“Some Scraps of New England History” The American Sentinel 7, 33, pp. 259, 260.

OF all the pests which so far the New England Puritans dreaded and hated, the Baptists or, as they were nicknamed, “the Anabaptists,” were the greatest. It was not one of the least of the offenses of Roger William’s that he was a Baptist. Not long after Roger Williams’ banishment, that Thomas Shepard of Charlestown in the sermon before referred to entitled “Eye Salve,” had told the governor and the magistrates that “Anabaptists have ever been looked at by the godly leaders of this people as a scab;” and the president of Harvard College said that “such a rough thing as a New England Anabaptist is not to be handled over tenderly.” According to these principles, therefore, the general court of Massachusetts in 1644—

ordered and agreed that if any person or persons, within this jurisdiction, shall either openly condemn or oppose the baptizing of infants, or go about secretly to seduce others from the approbation or use thereof, … and shall appear to the court willfully and obstinately to continue therein, after due time and means of conviction, every such person or persons shall be sentenced to banishment.

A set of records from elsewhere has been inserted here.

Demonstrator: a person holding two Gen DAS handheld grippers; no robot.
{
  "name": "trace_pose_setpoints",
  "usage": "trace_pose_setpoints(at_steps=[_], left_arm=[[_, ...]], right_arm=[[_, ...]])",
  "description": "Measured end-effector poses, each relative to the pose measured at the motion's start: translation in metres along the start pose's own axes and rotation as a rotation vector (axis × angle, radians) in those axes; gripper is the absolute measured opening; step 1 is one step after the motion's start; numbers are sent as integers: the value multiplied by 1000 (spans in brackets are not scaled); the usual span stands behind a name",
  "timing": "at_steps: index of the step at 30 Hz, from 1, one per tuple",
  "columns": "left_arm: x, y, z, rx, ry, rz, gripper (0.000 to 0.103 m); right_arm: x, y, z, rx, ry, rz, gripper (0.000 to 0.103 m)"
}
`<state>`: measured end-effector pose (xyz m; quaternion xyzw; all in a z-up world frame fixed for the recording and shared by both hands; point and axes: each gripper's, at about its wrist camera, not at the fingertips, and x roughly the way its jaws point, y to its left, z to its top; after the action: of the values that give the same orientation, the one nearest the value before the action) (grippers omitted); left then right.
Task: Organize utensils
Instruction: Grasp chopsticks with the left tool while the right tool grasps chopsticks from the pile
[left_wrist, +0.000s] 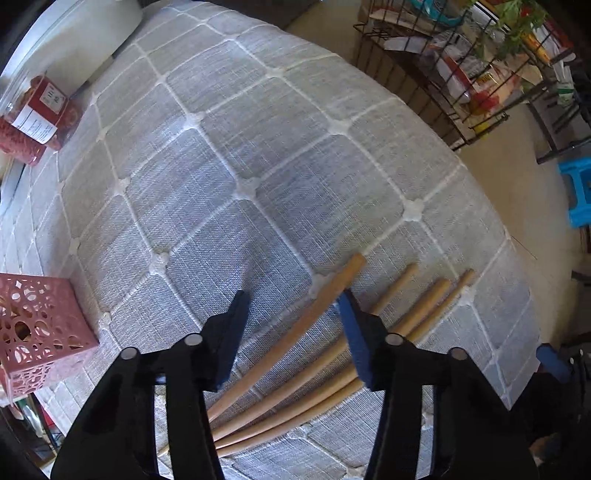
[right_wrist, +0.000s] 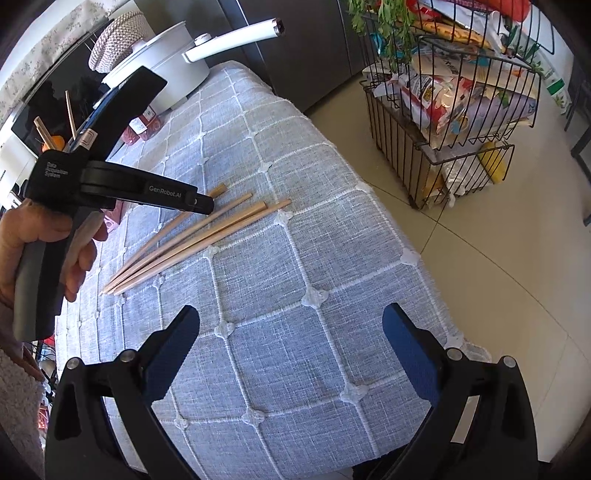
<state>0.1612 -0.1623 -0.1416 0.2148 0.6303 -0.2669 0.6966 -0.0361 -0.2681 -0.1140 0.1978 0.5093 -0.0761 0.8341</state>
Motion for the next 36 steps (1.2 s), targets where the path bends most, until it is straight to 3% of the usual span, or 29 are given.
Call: trace_pose_setpoints(at_steps=[2, 3, 10, 18, 25, 28, 30, 32, 33, 36], left_arm=[[-1, -2, 0, 10, -7, -23, 32], [-1, -4, -1, 14, -11, -35, 21], [-16, -10, -30, 28, -109, 20, 9], [-94, -10, -112, -12, -364, 52, 7], [-169, 1, -195, -126, -607, 64, 7], [-185, 0, -220, -168, -691, 45, 7], [-190, 2, -230, -191, -730, 37, 7], [-199, 10, -242, -215, -773, 21, 7], [-203, 14, -247, -225, -791, 12, 7], [-208, 24, -253, -239, -819, -19, 7]], right_arm=[[2, 0, 0, 4, 3, -7, 97], [2, -1, 1, 7, 4, -8, 97], [10, -10, 3, 76, 41, 3, 97], [14, -9, 12, 127, 37, -7, 97], [26, 21, 63, 129, 45, -28, 96], [48, 28, 90, 202, 139, 1, 74], [68, 27, 101, 274, 231, 28, 54], [83, 27, 104, 315, 282, 22, 43], [88, 26, 106, 326, 295, 5, 38], [95, 28, 110, 346, 284, -23, 37]])
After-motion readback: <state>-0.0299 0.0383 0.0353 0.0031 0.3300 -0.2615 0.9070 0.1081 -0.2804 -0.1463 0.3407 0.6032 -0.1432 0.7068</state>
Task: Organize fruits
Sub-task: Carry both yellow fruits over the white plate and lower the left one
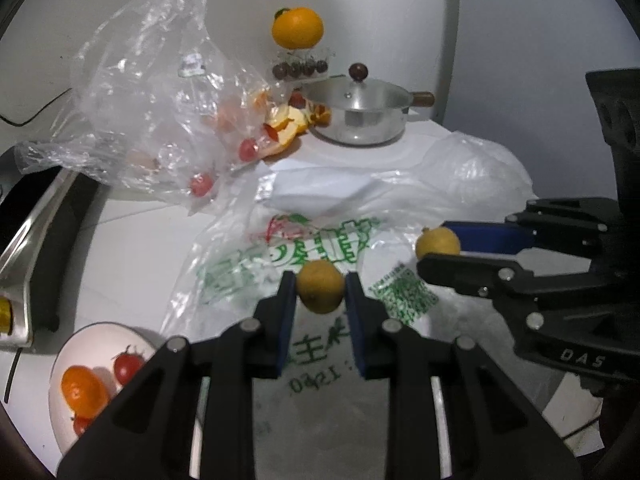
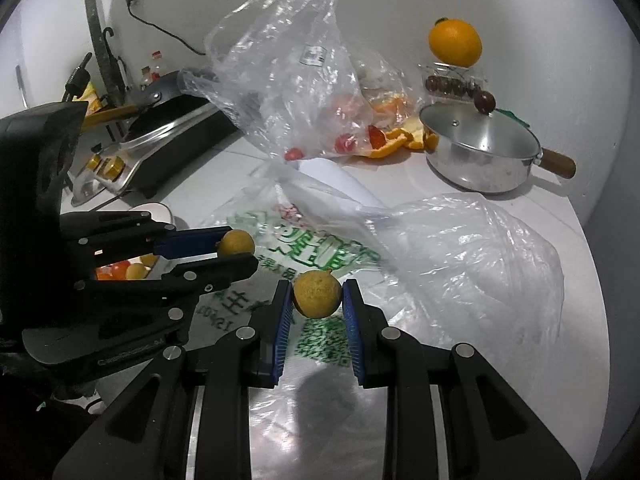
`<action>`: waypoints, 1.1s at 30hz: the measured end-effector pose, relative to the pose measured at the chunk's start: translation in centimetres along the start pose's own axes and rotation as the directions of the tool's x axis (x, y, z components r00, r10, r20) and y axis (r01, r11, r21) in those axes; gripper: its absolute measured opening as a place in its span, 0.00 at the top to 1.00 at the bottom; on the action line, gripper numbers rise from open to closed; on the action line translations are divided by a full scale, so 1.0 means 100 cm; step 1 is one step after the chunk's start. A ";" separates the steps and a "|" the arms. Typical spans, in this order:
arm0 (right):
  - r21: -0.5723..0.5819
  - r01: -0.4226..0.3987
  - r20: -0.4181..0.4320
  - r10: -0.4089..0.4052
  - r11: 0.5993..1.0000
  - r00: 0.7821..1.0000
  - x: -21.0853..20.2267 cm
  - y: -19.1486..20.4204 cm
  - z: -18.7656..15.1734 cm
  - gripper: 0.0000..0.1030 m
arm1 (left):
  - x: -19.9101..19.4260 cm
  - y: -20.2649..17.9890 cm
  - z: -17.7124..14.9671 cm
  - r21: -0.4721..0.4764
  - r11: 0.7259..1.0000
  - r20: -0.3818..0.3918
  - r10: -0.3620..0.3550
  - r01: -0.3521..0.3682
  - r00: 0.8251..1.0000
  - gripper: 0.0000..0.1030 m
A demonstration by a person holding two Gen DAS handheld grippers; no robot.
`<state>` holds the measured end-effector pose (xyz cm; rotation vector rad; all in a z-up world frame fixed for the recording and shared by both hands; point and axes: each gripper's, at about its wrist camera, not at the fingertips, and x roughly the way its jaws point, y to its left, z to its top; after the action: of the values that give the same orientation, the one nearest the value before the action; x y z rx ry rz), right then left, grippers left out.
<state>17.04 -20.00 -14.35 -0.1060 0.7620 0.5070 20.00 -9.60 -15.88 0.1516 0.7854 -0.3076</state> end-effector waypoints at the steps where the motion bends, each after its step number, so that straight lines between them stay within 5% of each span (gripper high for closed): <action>1: -0.003 0.001 0.002 -0.001 1.000 1.000 -0.002 0.003 0.000 0.73 | -0.005 0.001 -0.002 -0.001 1.000 0.006 0.001 -0.001 1.000 0.76; 18: -0.071 -0.002 0.012 0.003 0.997 1.000 -0.016 0.070 0.001 0.73 | -0.067 0.035 -0.037 -0.050 0.999 0.074 0.022 -0.018 0.997 0.76; 33: -0.128 -0.039 -0.029 0.036 0.991 0.999 0.005 0.119 0.002 0.73 | -0.092 0.090 -0.083 -0.137 0.987 0.053 0.095 -0.087 0.994 0.76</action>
<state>11.74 -9.34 -13.50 -0.2190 0.7585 0.5913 11.27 2.95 -14.89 0.0512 0.7349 -0.1710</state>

The next year, however, a strong petition was presented for the repeal of the law because of the offense that had been “taken threat by the godly in England, ‘but many of the elders entreated that the law might continue still in force.’” The law remained, but the representative of the colony who went to England in 1646 explained to parliament that “‘it is true we have a severe law, but wee never did or will execute the rigor of it upon any … But the reason wherefore wee are loath either to repeale or alter the law is because wee would have it … to beare witnesse against their judgment, … which we conceive … to bee erroneous.” In pursuance of this law and in the same year, a Baptist by the name of Painter, for refusing to let his child be sprinkled, “was brought before the court, where he declared their baptism to be antichristian.” He was sentenced to be whipped, which he bore without flinching.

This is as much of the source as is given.